Many of you will probably never realize that your homes, businesses, families, and patients are protected and served by volunteer firefighters. Seventy percent of all firefighters are volunteers and every year the average age is getting older and older. These individuals would gladly take any support, resources or even thanks for their selfless service.
Give a call to your local fire department. If you know young individuals interested in medicine or dentistry, look into mentoring them, help them network and volunteer, and gain some experience while they are going to college. If your dental office sponsors a local nonprofits or you are interested in donating to a charity, look into what local department needs, especially if they are a rural or volunteer department. The many people in these departments across the United States remind me of an old country song by Alabama.

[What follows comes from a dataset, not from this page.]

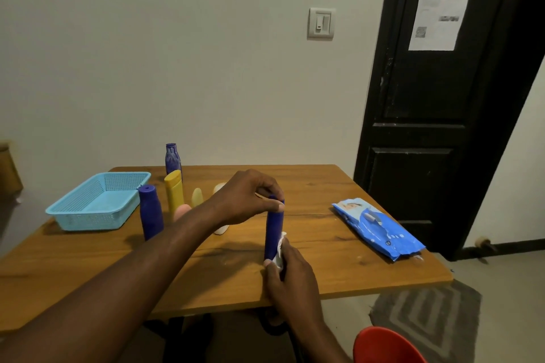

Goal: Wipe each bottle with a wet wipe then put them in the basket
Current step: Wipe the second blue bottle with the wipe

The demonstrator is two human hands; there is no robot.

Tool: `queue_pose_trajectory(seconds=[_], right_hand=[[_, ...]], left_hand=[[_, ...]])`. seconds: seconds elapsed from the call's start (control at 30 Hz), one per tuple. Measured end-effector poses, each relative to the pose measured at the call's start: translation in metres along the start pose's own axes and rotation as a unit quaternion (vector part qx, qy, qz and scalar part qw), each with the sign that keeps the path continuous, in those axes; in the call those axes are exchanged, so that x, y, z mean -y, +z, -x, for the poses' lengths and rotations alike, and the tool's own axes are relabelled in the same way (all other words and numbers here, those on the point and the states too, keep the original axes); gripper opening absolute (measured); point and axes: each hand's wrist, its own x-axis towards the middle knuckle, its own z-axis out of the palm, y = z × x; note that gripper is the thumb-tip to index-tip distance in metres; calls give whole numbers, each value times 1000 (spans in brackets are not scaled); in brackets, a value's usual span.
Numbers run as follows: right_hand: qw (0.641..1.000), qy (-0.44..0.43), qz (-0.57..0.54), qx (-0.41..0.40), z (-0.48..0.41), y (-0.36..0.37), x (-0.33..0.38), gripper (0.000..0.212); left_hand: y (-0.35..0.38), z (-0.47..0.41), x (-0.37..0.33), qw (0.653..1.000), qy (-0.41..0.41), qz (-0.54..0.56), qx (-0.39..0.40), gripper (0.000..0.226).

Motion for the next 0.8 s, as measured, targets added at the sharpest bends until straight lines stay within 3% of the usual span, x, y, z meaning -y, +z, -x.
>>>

They wear so many faces; show up in the strangest places
To grace us with their mercy, in our time of need
Oh I believe there are angels among us
Sent down to us from somewhere up above
They come to you and me in our darkest hours
To show us how to live, to teach us how to give
To guide us with the light of love
Dr. Casey Norlin is a New Dentist Now guest blogger and went to Oregon Health and Science University. He comes from a rural background and lives in Oregon City, Oregon, with his beautiful wife. Casey works in public health, has been a volunteer firefighter/advanced EMT for Colton Rural Fire District, an assistant professor for OHSU SOD, and is an Army dentist for the ORANG 41st Infantry Brigade. As of now he still hasn’t decided what he wants to do when he “grows up.”